> **Exercise details**
Exact copy, no pictures: return only the lines below from the line with "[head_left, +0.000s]" up to and including the line with "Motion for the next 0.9".

> **Records supplied**
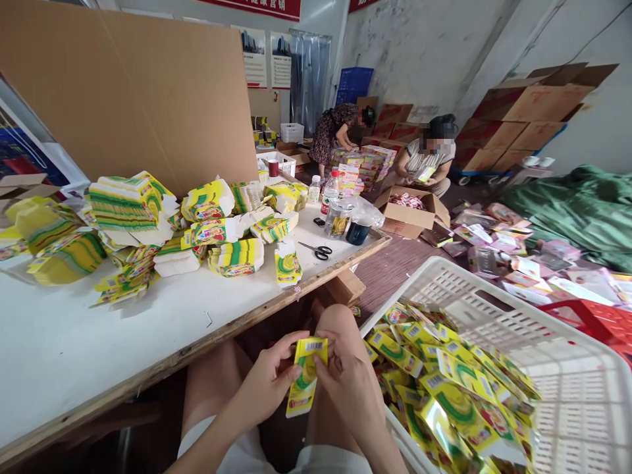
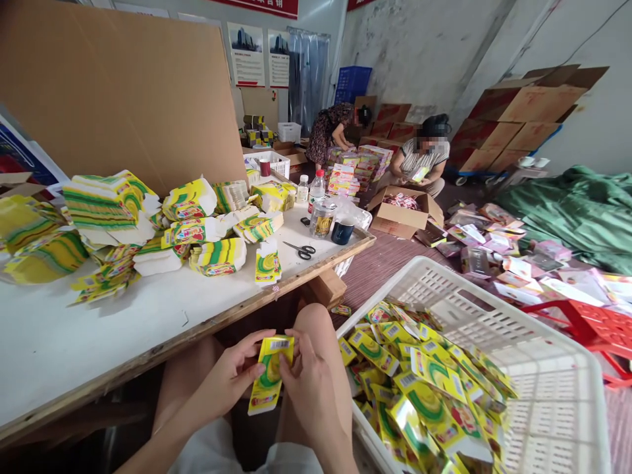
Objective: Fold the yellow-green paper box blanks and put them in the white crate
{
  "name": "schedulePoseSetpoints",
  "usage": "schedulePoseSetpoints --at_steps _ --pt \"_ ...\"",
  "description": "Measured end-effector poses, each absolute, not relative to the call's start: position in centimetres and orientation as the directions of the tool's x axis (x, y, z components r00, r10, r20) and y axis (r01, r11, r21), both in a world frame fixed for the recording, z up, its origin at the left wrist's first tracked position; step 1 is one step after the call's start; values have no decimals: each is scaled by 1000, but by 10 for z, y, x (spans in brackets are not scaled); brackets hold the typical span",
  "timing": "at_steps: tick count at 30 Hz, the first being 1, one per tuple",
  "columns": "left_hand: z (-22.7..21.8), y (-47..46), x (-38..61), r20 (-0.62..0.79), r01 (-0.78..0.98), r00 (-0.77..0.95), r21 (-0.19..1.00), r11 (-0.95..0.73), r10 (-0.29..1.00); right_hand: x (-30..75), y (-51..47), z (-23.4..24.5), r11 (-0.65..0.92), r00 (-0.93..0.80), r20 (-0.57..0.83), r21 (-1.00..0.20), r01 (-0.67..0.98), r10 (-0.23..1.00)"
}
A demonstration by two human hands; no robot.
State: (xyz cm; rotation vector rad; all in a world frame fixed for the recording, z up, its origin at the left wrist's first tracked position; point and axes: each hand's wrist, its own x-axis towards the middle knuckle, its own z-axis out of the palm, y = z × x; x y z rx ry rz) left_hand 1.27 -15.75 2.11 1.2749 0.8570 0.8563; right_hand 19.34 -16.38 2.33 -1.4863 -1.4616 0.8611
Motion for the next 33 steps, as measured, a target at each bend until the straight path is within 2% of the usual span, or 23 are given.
schedulePoseSetpoints --at_steps 7,10,14,15,17,19,21,22,25,29,33 --pt "13 -153 13 -82 -93 405 987 130 911 192 -161 17 28 107 63 -953 303 992" --pt "15 -152 13 -121 -81 378 983 163 918 198 -160 21 56 51 71 -967 249 996" --pt "15 -151 20 -139 -49 372 984 169 918 202 -161 17 18 69 24 -996 91 997" --pt "15 -147 22 -106 -28 379 992 126 919 202 -162 14 16 115 18 -1000 16 993" --pt "13 -133 26 54 89 356 992 -92 933 203 -163 8 116 340 59 -982 -149 939" --pt "10 -108 26 268 278 293 895 -350 918 205 -165 2 315 627 79 -908 -274 775" --pt "6 -75 22 375 407 216 805 -432 902 207 -168 -6 420 750 2 -830 -368 661" --pt "3 -57 18 402 450 185 777 -441 897 208 -170 -11 400 739 -53 -813 -423 672" --pt "-8 -14 7 455 541 173 697 -470 874 209 -177 -26 200 601 -194 -827 -525 775" --pt "-18 1 -5 542 595 226 581 -555 810 202 -179 -30 108 515 -205 -852 -513 832" --pt "-16 -38 -8 688 578 269 444 -684 674 189 -171 -11 -20 360 -260 -834 -551 896"
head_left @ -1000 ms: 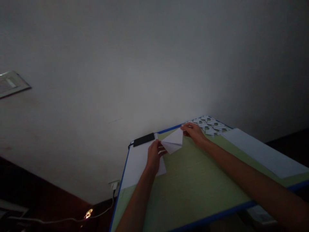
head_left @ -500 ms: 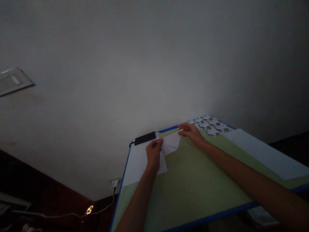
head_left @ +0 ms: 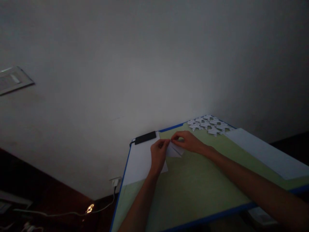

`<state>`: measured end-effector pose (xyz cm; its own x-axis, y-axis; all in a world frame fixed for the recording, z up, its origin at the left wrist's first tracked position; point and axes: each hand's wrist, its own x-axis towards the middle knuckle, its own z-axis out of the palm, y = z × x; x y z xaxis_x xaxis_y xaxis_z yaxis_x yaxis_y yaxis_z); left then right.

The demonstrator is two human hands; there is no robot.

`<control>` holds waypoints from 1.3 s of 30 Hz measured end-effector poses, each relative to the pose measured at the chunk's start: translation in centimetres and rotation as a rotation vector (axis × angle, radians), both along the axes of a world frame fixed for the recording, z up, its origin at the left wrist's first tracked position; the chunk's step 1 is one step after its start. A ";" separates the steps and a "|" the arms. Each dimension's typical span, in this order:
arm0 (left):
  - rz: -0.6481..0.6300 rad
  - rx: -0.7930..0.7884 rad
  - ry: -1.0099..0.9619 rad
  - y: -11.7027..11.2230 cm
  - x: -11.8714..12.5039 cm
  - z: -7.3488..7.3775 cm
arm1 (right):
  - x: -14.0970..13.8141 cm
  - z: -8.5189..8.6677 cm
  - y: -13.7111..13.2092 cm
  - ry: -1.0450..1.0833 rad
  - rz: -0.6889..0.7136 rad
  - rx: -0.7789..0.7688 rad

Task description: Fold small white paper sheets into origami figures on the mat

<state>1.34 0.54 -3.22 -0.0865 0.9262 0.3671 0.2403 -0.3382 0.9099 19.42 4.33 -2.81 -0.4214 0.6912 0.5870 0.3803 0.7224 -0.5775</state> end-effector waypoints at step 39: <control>0.345 0.053 -0.160 2.9 -4.4 -1.0 | 2.1 -2.0 1.9 0.096 -0.037 0.040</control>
<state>-3.04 3.41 -4.20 -0.4503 0.8125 0.3702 0.2044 -0.3097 0.9286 21.57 6.22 -4.80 -0.3364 0.6802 0.6513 0.3513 0.7323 -0.5833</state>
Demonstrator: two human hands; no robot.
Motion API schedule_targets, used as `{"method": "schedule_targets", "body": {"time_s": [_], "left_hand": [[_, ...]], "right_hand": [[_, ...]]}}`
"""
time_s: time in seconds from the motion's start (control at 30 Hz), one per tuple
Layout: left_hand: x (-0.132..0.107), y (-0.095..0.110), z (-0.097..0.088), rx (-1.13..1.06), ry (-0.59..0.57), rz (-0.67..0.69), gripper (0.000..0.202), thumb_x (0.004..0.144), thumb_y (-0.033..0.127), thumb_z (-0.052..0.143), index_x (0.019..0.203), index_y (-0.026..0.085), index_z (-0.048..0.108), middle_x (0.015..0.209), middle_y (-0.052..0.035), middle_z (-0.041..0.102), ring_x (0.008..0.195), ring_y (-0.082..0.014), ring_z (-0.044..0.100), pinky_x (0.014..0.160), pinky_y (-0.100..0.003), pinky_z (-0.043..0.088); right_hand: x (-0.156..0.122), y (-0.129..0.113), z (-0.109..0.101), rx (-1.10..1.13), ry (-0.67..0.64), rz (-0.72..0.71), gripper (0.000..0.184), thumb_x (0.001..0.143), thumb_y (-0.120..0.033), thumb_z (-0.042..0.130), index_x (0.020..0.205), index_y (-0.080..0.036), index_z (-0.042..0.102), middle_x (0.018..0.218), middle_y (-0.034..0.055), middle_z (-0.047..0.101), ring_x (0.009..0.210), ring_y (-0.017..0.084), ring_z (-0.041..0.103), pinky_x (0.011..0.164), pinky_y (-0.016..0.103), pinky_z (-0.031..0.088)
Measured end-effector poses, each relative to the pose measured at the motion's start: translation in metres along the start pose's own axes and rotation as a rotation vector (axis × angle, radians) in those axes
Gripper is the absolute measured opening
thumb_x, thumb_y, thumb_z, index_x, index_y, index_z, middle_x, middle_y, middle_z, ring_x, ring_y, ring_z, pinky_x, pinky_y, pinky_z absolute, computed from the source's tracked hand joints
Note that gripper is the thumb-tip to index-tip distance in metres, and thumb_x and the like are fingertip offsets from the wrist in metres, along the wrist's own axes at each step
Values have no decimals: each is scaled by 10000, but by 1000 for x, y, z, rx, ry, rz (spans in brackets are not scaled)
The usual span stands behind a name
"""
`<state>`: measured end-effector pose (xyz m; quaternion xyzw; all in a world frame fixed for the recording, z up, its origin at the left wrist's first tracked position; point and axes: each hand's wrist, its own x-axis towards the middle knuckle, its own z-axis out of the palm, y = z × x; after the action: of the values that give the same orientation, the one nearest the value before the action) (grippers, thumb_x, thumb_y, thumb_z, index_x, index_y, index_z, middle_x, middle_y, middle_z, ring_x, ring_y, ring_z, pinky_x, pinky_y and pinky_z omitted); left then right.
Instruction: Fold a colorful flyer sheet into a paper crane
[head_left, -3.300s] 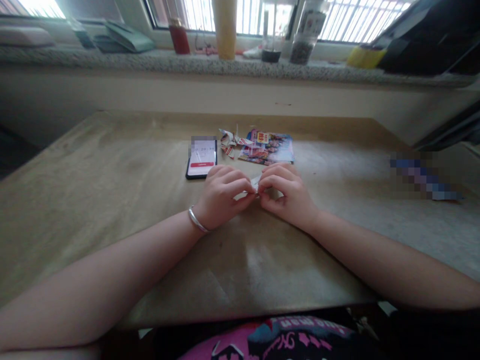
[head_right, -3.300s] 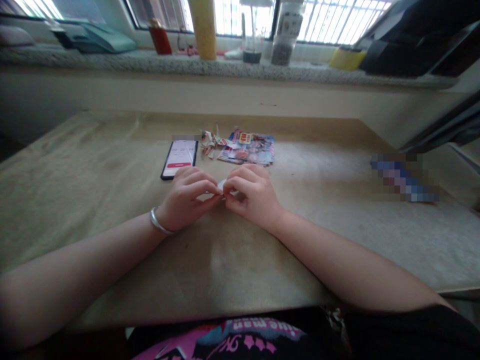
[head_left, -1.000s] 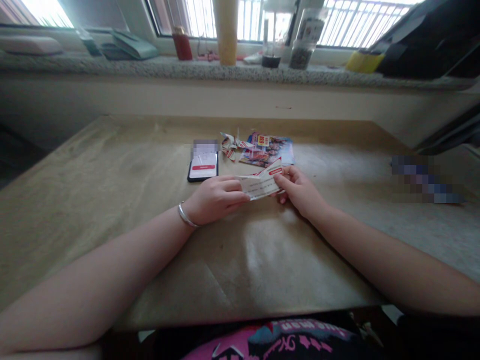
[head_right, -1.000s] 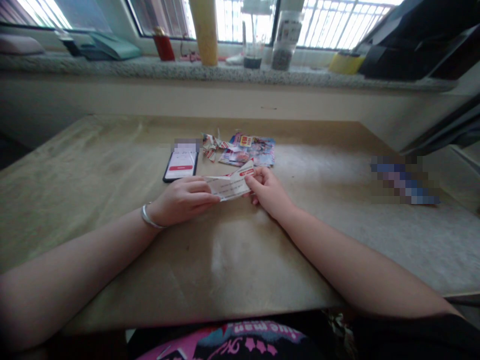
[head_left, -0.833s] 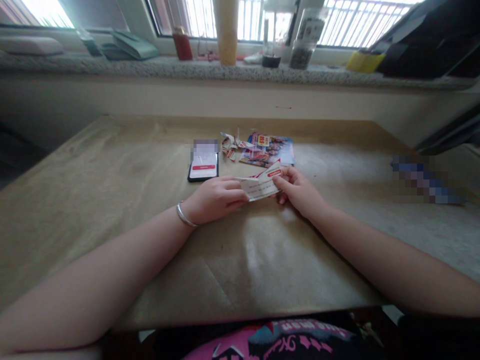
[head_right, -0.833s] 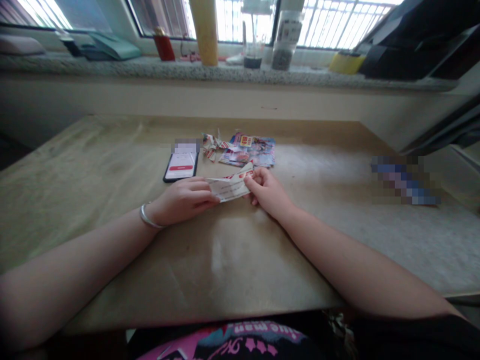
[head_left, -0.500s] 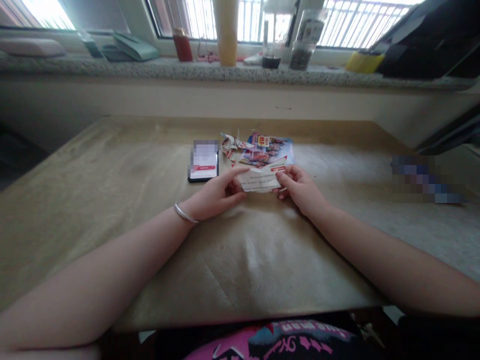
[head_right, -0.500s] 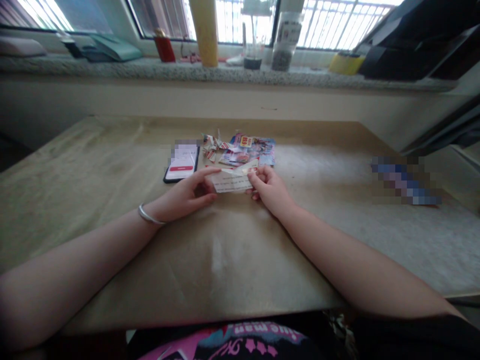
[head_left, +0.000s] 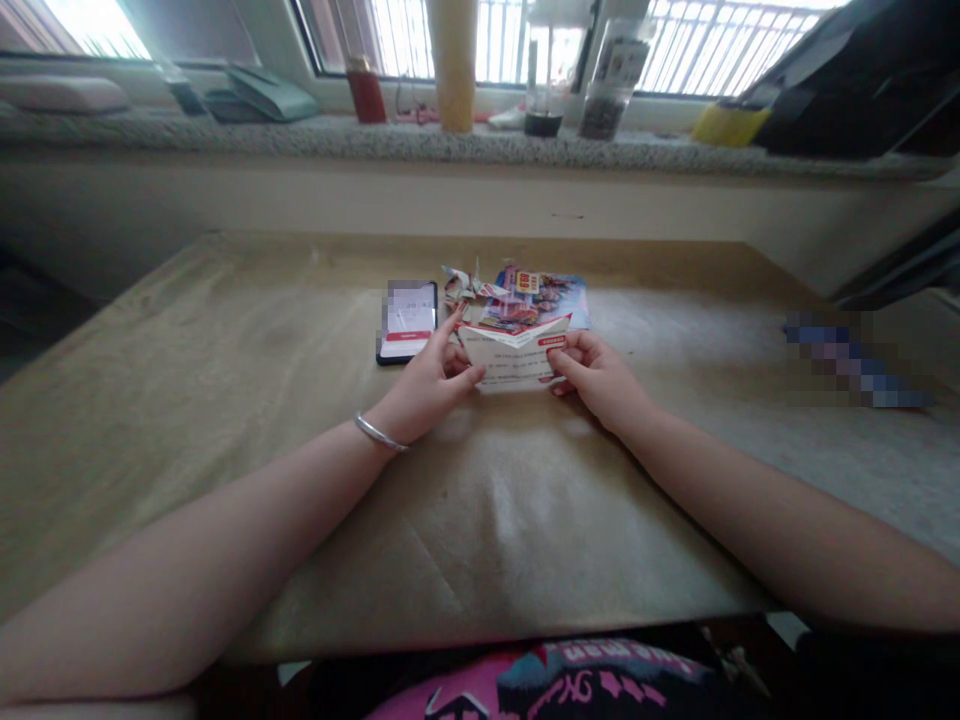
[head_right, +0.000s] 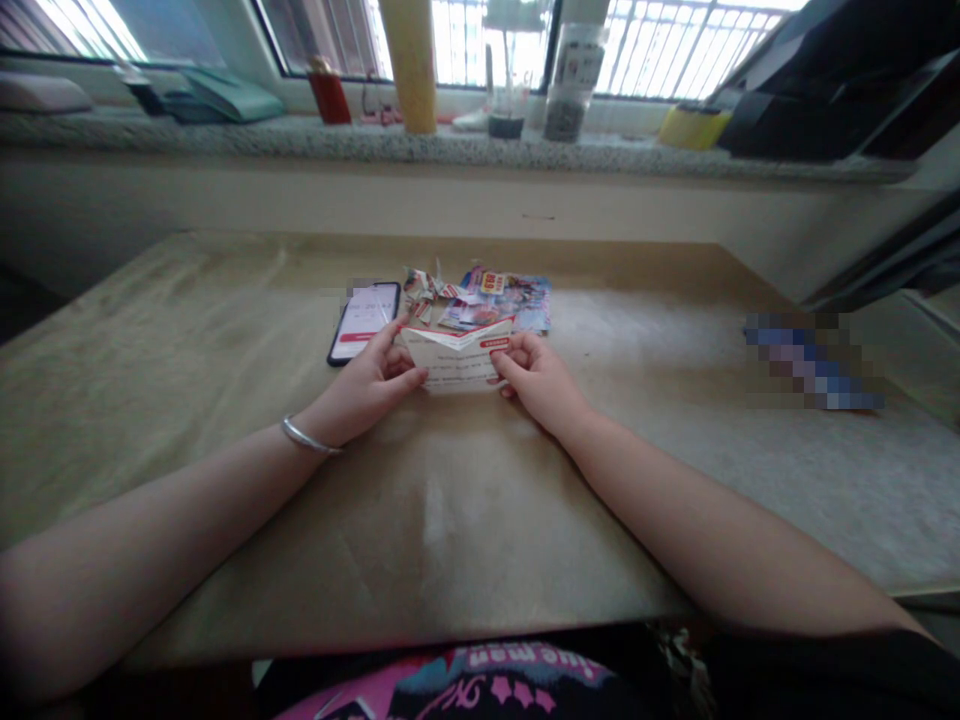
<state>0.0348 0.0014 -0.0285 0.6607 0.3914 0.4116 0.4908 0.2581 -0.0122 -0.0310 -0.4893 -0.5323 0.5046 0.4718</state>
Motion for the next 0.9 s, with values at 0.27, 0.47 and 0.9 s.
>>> {"method": "schedule_targets", "body": {"time_s": [0.27,0.47,0.9], "left_hand": [[2,2,0,-66,23,-63,756,729,216,660,1383,108,297,766,3,613,720,-133,597,709,-271,462],[3,5,0,61,-7,-45,311,772,290,601,1023,107,594,878,-64,656,771,-155,608,752,-303,485],[-1,12,5,240,1,-46,330,826,397,564,993,121,632,901,-73,694,756,-167,634,706,-290,500]], "right_hand": [[-1,-2,1,-9,38,35,494,604,-452,760,867,-219,413,723,-38,674,613,112,633,486,194,443],[-1,-4,3,-76,70,21,471,634,-467,739,910,-215,452,737,-10,686,614,133,642,404,177,356],[1,-1,10,-63,6,-83,377,707,-548,667,743,-200,528,677,9,677,535,97,579,563,250,472]]}}
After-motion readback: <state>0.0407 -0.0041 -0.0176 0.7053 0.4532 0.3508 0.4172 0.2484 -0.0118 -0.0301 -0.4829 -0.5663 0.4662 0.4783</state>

> **Exercise response**
[head_left, +0.000s] 
[head_right, +0.000s] 
<state>0.0348 0.0014 -0.0285 0.6607 0.3914 0.4116 0.4908 0.2581 -0.0122 -0.0310 -0.4893 -0.5323 0.5046 0.4718</state>
Motion for the next 0.9 s, with values at 0.27, 0.47 and 0.9 s.

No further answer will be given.